Repeat the data below with no changes.

-*-*-

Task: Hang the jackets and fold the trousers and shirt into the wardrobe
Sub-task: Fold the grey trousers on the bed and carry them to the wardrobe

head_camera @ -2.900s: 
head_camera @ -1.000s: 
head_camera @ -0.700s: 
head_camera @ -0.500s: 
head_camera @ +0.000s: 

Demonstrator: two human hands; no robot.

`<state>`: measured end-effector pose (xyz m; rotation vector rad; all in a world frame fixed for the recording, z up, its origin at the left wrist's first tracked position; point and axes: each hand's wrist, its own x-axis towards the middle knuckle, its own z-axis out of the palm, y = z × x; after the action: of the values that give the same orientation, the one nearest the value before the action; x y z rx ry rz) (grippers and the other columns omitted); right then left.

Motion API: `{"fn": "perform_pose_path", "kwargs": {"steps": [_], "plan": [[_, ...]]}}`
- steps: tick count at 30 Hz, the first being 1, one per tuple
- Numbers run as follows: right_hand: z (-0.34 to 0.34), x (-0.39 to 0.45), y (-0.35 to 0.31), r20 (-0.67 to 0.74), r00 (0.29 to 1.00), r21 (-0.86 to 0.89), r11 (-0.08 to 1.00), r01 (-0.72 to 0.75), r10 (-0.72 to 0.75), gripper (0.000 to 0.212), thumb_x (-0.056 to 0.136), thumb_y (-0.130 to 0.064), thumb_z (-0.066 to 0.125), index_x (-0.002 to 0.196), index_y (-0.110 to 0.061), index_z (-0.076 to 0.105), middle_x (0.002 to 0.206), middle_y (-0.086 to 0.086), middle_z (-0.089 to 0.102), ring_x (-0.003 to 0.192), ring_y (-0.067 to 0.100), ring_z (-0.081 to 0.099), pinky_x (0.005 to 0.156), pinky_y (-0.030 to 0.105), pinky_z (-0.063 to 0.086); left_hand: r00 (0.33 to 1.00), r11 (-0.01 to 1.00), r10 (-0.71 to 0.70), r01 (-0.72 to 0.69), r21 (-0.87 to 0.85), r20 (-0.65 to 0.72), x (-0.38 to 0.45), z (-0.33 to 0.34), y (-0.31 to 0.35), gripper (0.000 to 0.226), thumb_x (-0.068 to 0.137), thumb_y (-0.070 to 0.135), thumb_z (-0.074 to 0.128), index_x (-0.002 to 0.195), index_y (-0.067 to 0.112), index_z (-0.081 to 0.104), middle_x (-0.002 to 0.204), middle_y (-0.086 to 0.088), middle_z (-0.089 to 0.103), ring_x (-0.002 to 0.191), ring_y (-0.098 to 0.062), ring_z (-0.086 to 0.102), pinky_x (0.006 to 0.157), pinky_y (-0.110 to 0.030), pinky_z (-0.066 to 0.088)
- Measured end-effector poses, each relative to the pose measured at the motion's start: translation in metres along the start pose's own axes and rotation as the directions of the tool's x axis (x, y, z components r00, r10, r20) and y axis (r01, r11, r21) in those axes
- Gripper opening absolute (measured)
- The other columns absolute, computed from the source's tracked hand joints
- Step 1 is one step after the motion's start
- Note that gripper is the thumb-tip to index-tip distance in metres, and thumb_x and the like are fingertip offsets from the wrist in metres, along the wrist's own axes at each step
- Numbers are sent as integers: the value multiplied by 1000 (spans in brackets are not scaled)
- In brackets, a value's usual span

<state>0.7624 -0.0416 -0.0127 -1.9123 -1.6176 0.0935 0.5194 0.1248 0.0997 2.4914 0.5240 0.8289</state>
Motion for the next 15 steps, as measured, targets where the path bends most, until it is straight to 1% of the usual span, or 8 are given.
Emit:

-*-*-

### [SOLUTION TO THE EXERCISE]
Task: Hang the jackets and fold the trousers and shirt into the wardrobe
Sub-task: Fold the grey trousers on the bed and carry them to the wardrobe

head_camera @ -2.900s: 
head_camera @ -1.000s: 
head_camera @ -0.700s: 
head_camera @ -0.500s: 
head_camera @ +0.000s: 

Demonstrator: two human hands; no robot.

`<state>`: measured end-effector pose (xyz m; rotation vector rad; all in a world frame fixed for the recording, z up, its origin at the left wrist's first tracked position; point and axes: each hand's wrist, its own x-axis towards the middle knuckle, its own z-axis out of the palm, y = z × x; after the action: of the values that give the same orientation, the one nearest the value before the action; x y z rx ry rz) (grippers and the other columns omitted); right then left.

Motion API: `{"fn": "perform_pose_path", "kwargs": {"steps": [_], "plan": [[_, ...]]}}`
- steps: tick count at 30 Hz, the first being 1, one per tuple
- Numbers run as follows: right_hand: z (-0.34 to 0.34), x (-0.39 to 0.45), y (-0.35 to 0.31), r20 (-0.67 to 0.74), r00 (0.29 to 1.00), r21 (-0.86 to 0.89), r11 (-0.08 to 1.00), r01 (-0.72 to 0.75), r10 (-0.72 to 0.75), gripper (0.000 to 0.212), thumb_x (-0.056 to 0.136), thumb_y (-0.130 to 0.064), thumb_z (-0.066 to 0.125), index_x (-0.002 to 0.196), index_y (-0.110 to 0.061), index_z (-0.076 to 0.105), middle_x (0.002 to 0.206), middle_y (-0.086 to 0.086), middle_z (-0.089 to 0.102), ring_x (-0.003 to 0.192), ring_y (-0.067 to 0.100), ring_z (-0.081 to 0.099), pinky_x (0.005 to 0.156), pinky_y (-0.030 to 0.105), pinky_z (-0.063 to 0.086); left_hand: r00 (0.33 to 1.00), r11 (-0.01 to 1.00), r10 (-0.71 to 0.70), r01 (-0.72 to 0.69), r21 (-0.87 to 0.85), r20 (-0.65 to 0.72), x (-0.38 to 0.45), z (-0.33 to 0.34), y (-0.31 to 0.35), gripper (0.000 to 0.226), thumb_x (-0.068 to 0.137), thumb_y (-0.070 to 0.135), thumb_z (-0.074 to 0.128), index_x (-0.002 to 0.195), index_y (-0.067 to 0.112), index_z (-0.081 to 0.104), middle_x (-0.002 to 0.204), middle_y (-0.086 to 0.088), middle_z (-0.089 to 0.103), ring_x (-0.002 to 0.191), ring_y (-0.098 to 0.062), ring_z (-0.086 to 0.102), pinky_x (0.006 to 0.157), pinky_y (-0.110 to 0.030), pinky_z (-0.066 to 0.088)
- Measured end-effector poses, each relative to the pose measured at the motion's start: translation in metres along the start pose's own axes and rotation as the directions of the tool's x axis (x, y, z components r00, r10, r20) and y axis (r01, r11, r21) in those axes
- Gripper opening absolute (measured)
- The other columns absolute, computed from the source's tracked hand joints
- Step 1 is one step after the motion's start
- Note that gripper is the thumb-tip to index-tip distance in metres, and thumb_x and the like are fingertip offsets from the wrist in metres, along the wrist's own axes at each step
- Numbers are sent as integers: the value multiplied by 1000 (spans in brackets are not scaled)
- In brackets, a value's usual span

<state>0.7624 -0.0416 -0.0127 -1.9123 -1.6176 0.0935 0.5194 0.1248 0.0997 2.4914 0.5240 0.8289</state>
Motion for the next 15 steps, as measured, targets where the path bends most, until it is straight to 1% of the usual span, or 8 are given.
Emit:

The answer is complete.